Putin unterzeichnet Gesetz zur Aussetzung des Plutonium-Abkommens mit USA

Putin unterzeichnet Gesetz zur Aussetzung des Plutonium-Abkommens mit USA
Putin unterzeichnete Gesetz zur Aussetzung des Plutonium-Abkommens mit USA
Der russische Präsident, Wladimir Putin, hat das föderale Gesetz zur Aussetzung des Abkommens zur Entsorgung von Plutonium mit den USA unterzeichnet. Das entsprechende Dokument wurde auf der Webseite der Rechtsinformation veröffentlicht. Am 26. Oktober hatte der russische Föderationsrat dieses Gesetz ratifiziert.

Zuvor hatte die russische Staatsduma das Gesetz verabschiedet. 445 Abgeordnete stimmten für das Gesetz, einer enthielt sich der Stimme.
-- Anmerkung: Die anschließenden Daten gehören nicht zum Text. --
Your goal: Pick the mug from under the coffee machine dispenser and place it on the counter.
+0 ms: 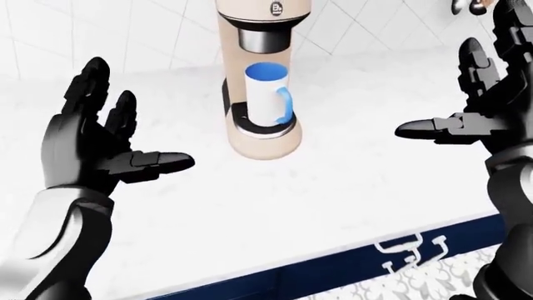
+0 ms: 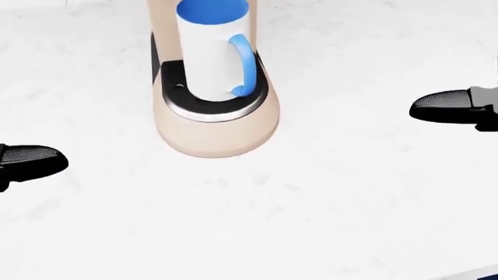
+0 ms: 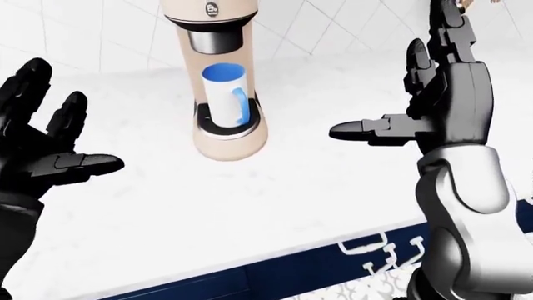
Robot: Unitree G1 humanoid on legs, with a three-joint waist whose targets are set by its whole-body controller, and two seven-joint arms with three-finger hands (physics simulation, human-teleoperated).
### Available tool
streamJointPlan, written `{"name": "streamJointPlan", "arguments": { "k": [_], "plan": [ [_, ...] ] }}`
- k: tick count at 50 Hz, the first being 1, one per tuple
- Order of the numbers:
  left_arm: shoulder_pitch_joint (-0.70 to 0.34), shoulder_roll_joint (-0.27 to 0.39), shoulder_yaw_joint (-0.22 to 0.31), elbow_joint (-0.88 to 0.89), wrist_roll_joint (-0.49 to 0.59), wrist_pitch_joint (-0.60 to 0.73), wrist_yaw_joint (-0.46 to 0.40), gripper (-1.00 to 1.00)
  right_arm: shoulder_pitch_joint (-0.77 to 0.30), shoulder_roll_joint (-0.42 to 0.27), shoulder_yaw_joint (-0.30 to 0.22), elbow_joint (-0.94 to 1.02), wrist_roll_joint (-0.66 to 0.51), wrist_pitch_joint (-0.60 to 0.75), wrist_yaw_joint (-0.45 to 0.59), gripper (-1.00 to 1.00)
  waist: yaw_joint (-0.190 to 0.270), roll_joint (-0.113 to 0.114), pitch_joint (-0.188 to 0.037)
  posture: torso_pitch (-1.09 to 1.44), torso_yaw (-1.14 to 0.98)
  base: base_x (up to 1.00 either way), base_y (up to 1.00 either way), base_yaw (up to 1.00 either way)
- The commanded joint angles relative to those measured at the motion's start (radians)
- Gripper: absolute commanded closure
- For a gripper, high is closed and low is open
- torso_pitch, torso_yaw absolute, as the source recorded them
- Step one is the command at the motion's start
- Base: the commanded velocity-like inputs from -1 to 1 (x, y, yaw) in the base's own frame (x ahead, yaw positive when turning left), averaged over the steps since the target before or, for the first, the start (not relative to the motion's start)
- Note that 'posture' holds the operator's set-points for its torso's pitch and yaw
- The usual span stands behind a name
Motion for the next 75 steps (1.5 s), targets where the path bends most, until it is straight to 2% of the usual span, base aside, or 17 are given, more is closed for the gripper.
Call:
{"name": "streamJointPlan", "arguments": {
  "k": [1, 2, 6, 9, 12, 18, 20, 25, 31, 34, 38, 48, 55, 63, 71, 75],
  "plan": [
    [-0.018, 0.007, -0.004, -0.022, -0.021, -0.041, -0.004, -1.00, -0.020, -0.014, -0.012, -0.026, -0.003, -0.028, 0.000, -1.00, 0.000, 0.001, -0.021, 0.00, 0.00, 0.00, 0.00, 0.00],
    [-0.022, -0.006, -0.003, -0.016, -0.052, -0.026, 0.005, -1.00, -0.021, -0.013, -0.013, -0.029, -0.001, -0.024, 0.001, -1.00, 0.000, 0.001, -0.021, 0.00, 0.00, 0.00, 0.00, 0.00],
    [-0.013, -0.008, -0.078, -0.015, 0.009, -0.027, -0.024, -1.00, -0.012, -0.007, -0.010, -0.030, -0.007, -0.034, 0.005, -1.00, 0.001, 0.001, -0.020, 0.00, 0.00, 0.00, 0.00, 0.00],
    [-0.052, -0.013, -0.121, -0.003, 0.062, 0.007, -0.053, -1.00, -0.009, -0.004, -0.010, -0.028, -0.012, -0.037, 0.011, -1.00, 0.002, 0.000, -0.020, 0.00, 0.00, 0.00, 0.00, 0.00],
    [-0.121, -0.030, -0.127, 0.018, 0.073, 0.055, -0.065, -1.00, -0.008, -0.002, -0.009, -0.031, -0.013, -0.034, 0.014, -1.00, 0.003, -0.003, -0.020, 0.00, 0.00, 0.00, 0.00, 0.00],
    [-0.193, -0.031, -0.170, 0.096, 0.145, 0.069, -0.104, -1.00, -0.005, 0.003, -0.007, -0.033, -0.017, -0.035, 0.018, -1.00, 0.004, -0.006, -0.018, 0.00, 0.00, 0.00, 0.00, 0.00],
    [-0.201, -0.028, -0.187, 0.128, 0.178, 0.081, -0.124, -1.00, -0.003, 0.005, -0.007, -0.036, -0.018, -0.036, 0.020, -1.00, 0.005, -0.007, -0.019, 0.00, 0.00, 0.00, 0.00, 0.00],
    [-0.226, -0.064, -0.189, 0.208, 0.216, 0.079, -0.153, -1.00, -0.006, 0.005, -0.008, -0.039, -0.014, -0.032, 0.020, -1.00, 0.007, -0.009, -0.019, 0.00, 0.00, 0.00, 0.00, 0.00],
    [-0.274, -0.138, -0.215, 0.278, 0.258, 0.024, -0.046, -1.00, -0.009, -0.001, -0.015, -0.041, -0.008, -0.026, 0.018, -1.00, 0.007, -0.016, -0.021, 0.00, 0.00, 0.00, 0.00, 0.00],
    [-0.301, -0.151, -0.210, 0.286, 0.244, 0.026, 0.004, -1.00, -0.016, -0.007, -0.016, -0.037, -0.005, -0.024, 0.016, -1.00, 0.009, -0.020, -0.023, 0.00, 0.00, 0.00, 0.00, 0.00],
    [-0.313, -0.165, -0.244, 0.288, 0.237, 0.017, 0.040, -1.00, -0.018, -0.010, -0.015, -0.039, -0.002, -0.021, 0.013, -1.00, 0.007, -0.022, -0.023, 0.00, 0.00, 0.00, 0.00, 0.00],
    [-0.348, -0.213, -0.314, 0.304, 0.267, 0.014, 0.048, -1.00, -0.011, -0.010, -0.016, -0.034, -0.004, -0.029, 0.016, -1.00, 0.009, -0.024, -0.027, 0.00, 0.00, 0.00, 0.00, 0.00],
    [-0.455, -0.248, -0.341, 0.402, 0.312, -0.012, 0.042, -1.00, -0.006, -0.009, -0.019, -0.029, -0.004, -0.036, 0.017, -1.00, 0.010, -0.029, -0.027, 0.00, 0.00, 0.00, 0.00, 0.00],
    [-0.483, -0.289, -0.377, 0.461, 0.354, -0.046, 0.025, -1.00, 0.003, -0.004, -0.017, -0.023, -0.008, -0.048, 0.020, -1.00, 0.010, -0.033, -0.031, 0.00, 0.00, 0.00, 0.00, 0.00],
    [-0.490, -0.345, -0.400, 0.483, 0.391, -0.068, 0.056, -1.00, 0.003, -0.007, -0.025, -0.024, -0.006, -0.045, 0.022, -1.00, 0.011, -0.035, -0.032, 0.00, 0.00, 0.00, 0.00, 0.00],
    [-0.528, -0.368, -0.408, 0.509, 0.415, -0.089, 0.084, -1.00, 0.004, -0.006, -0.020, -0.021, -0.007, -0.049, 0.020, -1.00, 0.012, -0.037, -0.031, 0.00, 0.00, 0.00, 0.00, 0.00]
  ]
}}
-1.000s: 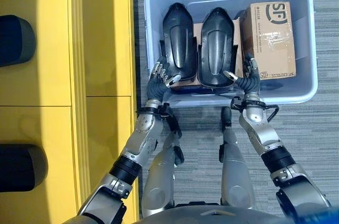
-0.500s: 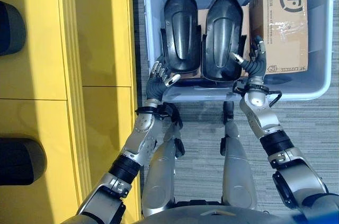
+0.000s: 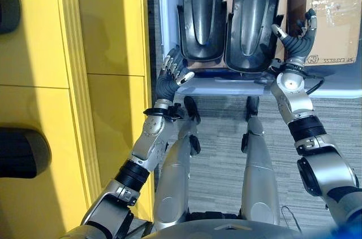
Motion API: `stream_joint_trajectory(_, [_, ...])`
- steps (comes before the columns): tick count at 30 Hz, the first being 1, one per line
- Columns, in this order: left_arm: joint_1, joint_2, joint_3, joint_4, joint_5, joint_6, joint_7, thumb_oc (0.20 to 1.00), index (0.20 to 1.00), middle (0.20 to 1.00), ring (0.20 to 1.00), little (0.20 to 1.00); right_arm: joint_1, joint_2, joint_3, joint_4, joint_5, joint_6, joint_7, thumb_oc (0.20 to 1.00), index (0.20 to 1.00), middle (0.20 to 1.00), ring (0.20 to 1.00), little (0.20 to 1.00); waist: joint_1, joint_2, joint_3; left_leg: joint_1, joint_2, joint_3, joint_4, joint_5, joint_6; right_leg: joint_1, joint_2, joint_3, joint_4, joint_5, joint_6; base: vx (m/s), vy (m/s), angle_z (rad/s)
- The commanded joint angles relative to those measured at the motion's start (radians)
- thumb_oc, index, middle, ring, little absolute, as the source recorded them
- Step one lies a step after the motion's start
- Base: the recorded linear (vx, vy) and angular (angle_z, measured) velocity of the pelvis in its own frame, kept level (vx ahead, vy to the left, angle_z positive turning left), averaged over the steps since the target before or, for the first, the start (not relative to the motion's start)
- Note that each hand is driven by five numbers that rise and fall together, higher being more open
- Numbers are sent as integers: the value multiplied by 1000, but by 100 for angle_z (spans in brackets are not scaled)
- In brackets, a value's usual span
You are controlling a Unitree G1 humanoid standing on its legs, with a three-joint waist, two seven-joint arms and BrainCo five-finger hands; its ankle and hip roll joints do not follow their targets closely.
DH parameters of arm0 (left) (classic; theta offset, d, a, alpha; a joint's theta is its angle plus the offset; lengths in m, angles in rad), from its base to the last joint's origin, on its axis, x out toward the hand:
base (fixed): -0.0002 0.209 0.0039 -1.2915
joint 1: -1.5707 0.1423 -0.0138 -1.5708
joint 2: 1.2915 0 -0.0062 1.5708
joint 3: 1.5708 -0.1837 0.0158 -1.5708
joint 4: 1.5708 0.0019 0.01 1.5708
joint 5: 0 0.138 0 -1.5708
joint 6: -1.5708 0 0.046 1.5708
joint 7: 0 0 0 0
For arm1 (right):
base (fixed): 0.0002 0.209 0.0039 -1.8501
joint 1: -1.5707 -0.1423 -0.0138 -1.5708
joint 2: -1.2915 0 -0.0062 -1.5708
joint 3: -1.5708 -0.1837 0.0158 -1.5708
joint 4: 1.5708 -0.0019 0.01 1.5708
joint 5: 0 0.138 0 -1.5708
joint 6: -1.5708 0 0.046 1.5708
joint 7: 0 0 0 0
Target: Move parts from the plastic box to the shelf.
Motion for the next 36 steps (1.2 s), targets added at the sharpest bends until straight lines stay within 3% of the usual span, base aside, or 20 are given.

Das Dokument war am 3. Oktober vom russischen Staatschef Wladimir Putin bei der Duma eingereicht worden. Der Erlass soll das russisch-amerikanische Abkommen zur gemeinsamen Entsorgung von überschüssigem waffentauglichen Plutonium suspendieren. Diese Entscheidung sei wegen "der entstandenen Gefahr für die strategische Stabilität infolge von unfreundlichen Handlungen der Vereinigten Staaten gegenüber der Russischen Föderation und der Unfähigkeit der USA zur Umsetzung ihrer Verpflichtungen" getroffen worden. Das Abkommen kann nur dann wieder in Kraft treten, wenn die USA die Bedingungen erfüllen, die Russland stellt. Diese beinhalten die Aufhebung des Magnitski-Gesetzes und aller Sanktionen gegen Russland, sowie Entschädigungen für Verluste aufgrund der Sanktionen, darunter auch Entschädigungen "für Verluste, die sich aus den Gegensanktionen Russlands gegen die USA ergeben".

Das Abkommen zur Entsorgung von Plutonium war im Jahr 2000 unterzeichnet worden.